Cast iron and bare steel account for 95 percent of gas leaks although making up only 6 percent of U.S. transmission lines, according to the public utility commission. A UGI Utilities worker flagged the cast iron pipe involved in the Allentown blast for replacement in 1979, according to a commission filing.
But Philadelphia Gas Works spokesman Barry O’Sullivan said it is possible for a cast iron main to last 150 years or more if properly installed and not in an area with surrounding pressure.
“The reality is for a lot of the cast iron main we have here, there’s nothing inherently wrong with that material,” he said.

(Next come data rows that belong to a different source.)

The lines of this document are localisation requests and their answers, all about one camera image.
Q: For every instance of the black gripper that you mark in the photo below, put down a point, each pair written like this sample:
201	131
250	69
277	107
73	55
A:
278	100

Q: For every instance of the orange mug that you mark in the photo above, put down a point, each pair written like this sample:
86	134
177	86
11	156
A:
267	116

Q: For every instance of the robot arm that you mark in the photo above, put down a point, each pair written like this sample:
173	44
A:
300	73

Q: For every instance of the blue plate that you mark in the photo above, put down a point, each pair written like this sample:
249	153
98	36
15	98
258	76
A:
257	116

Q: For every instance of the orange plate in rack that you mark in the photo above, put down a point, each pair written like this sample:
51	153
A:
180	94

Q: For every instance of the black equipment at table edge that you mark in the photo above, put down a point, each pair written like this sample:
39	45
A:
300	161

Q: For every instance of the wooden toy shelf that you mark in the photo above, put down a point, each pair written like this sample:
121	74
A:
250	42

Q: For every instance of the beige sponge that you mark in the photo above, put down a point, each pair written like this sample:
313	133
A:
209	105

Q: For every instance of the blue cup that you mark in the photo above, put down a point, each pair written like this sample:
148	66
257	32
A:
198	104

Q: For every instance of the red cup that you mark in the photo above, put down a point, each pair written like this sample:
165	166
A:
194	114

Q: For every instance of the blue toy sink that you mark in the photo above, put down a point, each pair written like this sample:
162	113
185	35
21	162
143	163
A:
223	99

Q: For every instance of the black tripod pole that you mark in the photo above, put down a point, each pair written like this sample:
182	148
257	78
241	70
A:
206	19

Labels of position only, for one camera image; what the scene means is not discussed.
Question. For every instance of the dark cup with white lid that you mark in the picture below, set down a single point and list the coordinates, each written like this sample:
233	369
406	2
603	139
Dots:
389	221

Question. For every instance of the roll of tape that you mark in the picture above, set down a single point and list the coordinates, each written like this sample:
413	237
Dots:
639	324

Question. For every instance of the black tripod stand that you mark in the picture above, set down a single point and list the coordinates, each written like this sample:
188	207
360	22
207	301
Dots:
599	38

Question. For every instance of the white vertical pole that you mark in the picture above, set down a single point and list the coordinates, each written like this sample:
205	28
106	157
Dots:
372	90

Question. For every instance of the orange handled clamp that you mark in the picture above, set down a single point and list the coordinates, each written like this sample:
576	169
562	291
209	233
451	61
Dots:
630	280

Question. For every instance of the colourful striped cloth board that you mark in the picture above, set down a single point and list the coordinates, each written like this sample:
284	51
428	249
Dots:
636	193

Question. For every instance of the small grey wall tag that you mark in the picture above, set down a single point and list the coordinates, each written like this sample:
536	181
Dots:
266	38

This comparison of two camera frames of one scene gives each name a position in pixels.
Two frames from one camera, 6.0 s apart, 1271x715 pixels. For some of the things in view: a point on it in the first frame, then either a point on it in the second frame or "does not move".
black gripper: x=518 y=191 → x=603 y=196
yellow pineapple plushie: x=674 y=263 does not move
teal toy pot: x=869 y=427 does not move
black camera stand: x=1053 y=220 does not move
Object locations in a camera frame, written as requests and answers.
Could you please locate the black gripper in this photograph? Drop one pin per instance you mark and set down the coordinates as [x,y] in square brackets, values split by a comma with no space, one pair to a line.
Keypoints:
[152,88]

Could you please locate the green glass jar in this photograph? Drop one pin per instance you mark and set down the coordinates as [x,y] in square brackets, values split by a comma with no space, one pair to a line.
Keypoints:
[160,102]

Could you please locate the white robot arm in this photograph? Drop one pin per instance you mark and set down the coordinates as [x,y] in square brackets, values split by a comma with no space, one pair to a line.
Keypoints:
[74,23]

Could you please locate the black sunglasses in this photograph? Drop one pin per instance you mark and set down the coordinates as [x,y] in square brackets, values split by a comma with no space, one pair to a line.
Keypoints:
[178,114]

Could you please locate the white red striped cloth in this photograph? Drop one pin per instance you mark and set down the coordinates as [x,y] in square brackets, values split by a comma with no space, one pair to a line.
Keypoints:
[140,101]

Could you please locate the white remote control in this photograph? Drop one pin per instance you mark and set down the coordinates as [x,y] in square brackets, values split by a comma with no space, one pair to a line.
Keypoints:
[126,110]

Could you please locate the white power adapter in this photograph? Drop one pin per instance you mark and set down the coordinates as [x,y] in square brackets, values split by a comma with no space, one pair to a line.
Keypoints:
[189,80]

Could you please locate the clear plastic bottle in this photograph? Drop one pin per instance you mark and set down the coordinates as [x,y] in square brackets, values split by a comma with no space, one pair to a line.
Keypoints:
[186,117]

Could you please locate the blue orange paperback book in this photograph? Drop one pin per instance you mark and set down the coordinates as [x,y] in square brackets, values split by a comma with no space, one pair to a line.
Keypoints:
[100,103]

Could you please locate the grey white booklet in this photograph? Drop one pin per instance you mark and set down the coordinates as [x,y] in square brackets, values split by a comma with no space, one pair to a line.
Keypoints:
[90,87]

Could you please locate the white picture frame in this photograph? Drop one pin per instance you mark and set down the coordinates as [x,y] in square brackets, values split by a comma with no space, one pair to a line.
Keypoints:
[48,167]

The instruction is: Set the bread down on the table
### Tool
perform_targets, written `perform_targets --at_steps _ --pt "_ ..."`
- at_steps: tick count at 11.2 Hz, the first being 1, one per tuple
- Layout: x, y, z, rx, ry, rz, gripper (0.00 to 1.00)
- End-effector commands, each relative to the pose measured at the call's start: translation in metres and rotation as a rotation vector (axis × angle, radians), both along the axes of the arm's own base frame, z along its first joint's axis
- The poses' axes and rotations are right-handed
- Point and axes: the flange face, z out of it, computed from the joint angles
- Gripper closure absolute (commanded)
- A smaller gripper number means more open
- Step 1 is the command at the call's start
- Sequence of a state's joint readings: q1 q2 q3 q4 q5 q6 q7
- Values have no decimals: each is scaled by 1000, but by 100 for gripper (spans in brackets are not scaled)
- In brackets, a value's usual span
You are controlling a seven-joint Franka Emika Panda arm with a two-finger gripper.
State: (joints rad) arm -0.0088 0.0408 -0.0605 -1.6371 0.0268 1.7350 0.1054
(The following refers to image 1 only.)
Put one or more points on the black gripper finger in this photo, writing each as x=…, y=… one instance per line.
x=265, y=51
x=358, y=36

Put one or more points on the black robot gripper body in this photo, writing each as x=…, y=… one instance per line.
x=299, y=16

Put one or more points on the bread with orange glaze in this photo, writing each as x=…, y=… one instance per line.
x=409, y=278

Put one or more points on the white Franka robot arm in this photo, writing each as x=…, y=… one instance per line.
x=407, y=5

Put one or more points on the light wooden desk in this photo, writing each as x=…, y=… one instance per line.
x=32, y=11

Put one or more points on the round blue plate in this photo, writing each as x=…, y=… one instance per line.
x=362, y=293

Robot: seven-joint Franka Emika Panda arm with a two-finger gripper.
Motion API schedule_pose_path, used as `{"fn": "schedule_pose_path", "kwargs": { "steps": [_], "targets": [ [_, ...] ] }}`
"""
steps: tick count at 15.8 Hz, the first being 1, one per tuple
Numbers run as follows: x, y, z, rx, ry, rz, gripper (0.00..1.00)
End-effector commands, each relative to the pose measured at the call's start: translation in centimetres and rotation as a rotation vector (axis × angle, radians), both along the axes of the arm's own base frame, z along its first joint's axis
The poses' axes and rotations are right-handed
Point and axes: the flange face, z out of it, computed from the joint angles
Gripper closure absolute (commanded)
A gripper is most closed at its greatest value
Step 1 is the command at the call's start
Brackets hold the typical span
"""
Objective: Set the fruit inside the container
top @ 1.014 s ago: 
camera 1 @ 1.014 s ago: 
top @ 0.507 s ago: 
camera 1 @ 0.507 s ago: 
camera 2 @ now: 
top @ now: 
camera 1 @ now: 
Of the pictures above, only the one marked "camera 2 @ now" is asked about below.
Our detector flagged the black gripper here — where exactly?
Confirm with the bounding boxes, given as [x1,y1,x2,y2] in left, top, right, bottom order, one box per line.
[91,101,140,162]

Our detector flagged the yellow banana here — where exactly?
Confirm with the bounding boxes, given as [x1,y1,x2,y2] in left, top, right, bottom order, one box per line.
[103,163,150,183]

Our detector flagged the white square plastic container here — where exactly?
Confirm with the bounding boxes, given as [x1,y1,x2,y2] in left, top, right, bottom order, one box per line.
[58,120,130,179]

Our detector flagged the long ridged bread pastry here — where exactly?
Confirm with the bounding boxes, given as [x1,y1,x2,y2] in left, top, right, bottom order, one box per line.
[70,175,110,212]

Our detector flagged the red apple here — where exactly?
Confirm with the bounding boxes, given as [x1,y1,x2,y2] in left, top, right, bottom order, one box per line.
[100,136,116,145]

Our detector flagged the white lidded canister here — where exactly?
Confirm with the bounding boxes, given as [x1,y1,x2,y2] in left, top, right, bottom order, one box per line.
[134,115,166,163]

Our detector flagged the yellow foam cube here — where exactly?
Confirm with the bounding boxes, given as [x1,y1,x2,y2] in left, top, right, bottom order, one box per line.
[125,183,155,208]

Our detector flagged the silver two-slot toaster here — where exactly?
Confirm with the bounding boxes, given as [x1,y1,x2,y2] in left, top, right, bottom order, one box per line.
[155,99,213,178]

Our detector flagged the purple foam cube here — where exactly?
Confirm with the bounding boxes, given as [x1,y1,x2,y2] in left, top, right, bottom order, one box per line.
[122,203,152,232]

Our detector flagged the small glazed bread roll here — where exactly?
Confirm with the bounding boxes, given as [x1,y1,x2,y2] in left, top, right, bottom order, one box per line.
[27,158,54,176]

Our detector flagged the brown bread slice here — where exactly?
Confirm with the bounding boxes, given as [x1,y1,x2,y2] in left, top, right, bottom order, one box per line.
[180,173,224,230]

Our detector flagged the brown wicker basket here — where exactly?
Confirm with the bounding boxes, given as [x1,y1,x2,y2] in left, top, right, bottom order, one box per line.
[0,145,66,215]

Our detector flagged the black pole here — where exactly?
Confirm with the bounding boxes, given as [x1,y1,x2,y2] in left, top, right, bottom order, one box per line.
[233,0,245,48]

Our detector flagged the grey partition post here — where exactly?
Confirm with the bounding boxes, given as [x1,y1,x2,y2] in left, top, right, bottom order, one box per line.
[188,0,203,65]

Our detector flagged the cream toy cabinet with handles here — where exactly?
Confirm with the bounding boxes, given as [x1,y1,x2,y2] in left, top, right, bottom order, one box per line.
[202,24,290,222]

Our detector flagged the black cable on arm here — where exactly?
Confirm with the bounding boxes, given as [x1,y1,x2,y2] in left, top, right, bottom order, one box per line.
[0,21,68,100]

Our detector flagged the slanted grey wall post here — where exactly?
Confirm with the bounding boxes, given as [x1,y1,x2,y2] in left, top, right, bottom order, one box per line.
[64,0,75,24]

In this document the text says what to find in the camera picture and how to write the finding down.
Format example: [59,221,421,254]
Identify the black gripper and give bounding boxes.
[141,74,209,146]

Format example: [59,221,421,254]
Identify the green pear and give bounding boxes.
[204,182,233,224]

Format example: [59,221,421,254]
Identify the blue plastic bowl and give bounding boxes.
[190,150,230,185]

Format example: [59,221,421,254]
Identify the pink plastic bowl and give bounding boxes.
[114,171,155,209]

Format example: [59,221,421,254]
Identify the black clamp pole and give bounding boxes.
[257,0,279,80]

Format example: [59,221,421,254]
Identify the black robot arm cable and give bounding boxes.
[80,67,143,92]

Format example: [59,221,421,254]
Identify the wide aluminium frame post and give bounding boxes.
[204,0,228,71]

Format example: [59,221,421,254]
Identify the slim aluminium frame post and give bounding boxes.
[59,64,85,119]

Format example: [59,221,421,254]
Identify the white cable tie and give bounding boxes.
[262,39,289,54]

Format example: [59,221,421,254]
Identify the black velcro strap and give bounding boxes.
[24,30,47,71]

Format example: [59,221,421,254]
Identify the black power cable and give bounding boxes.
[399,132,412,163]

The state employs 12 gas safety inspectors, including one supervisor, who oversee a distribution network with nearly 48,000 miles of gas mains. The federal safety administration employs 135 inspectors who oversee nearly 1.3 million miles of gas distribution mains and 320,000 miles of interstate transmission and gathering lines, liquefied natural gas plants and hazardous liquid tanks.
Public utility commission spokeswoman Jennifer Kocher said officials have confidence in what their inspectors are able to do.
“In an ideal world, would we like to have many more blanketing the state? Absolutely, but it’s a balance … of safety versus cost,” she said.
The commission collected $3.1 million in penalties from gas companies for safety violations in Pennsylvania from 2004 through 2013, the third-highest total in the nation behind California and Virginia. State law limited the maximum fine against a natural gas utility to $500,000 until the limit was increased to $2 million in 2012 after the Allentown explosion.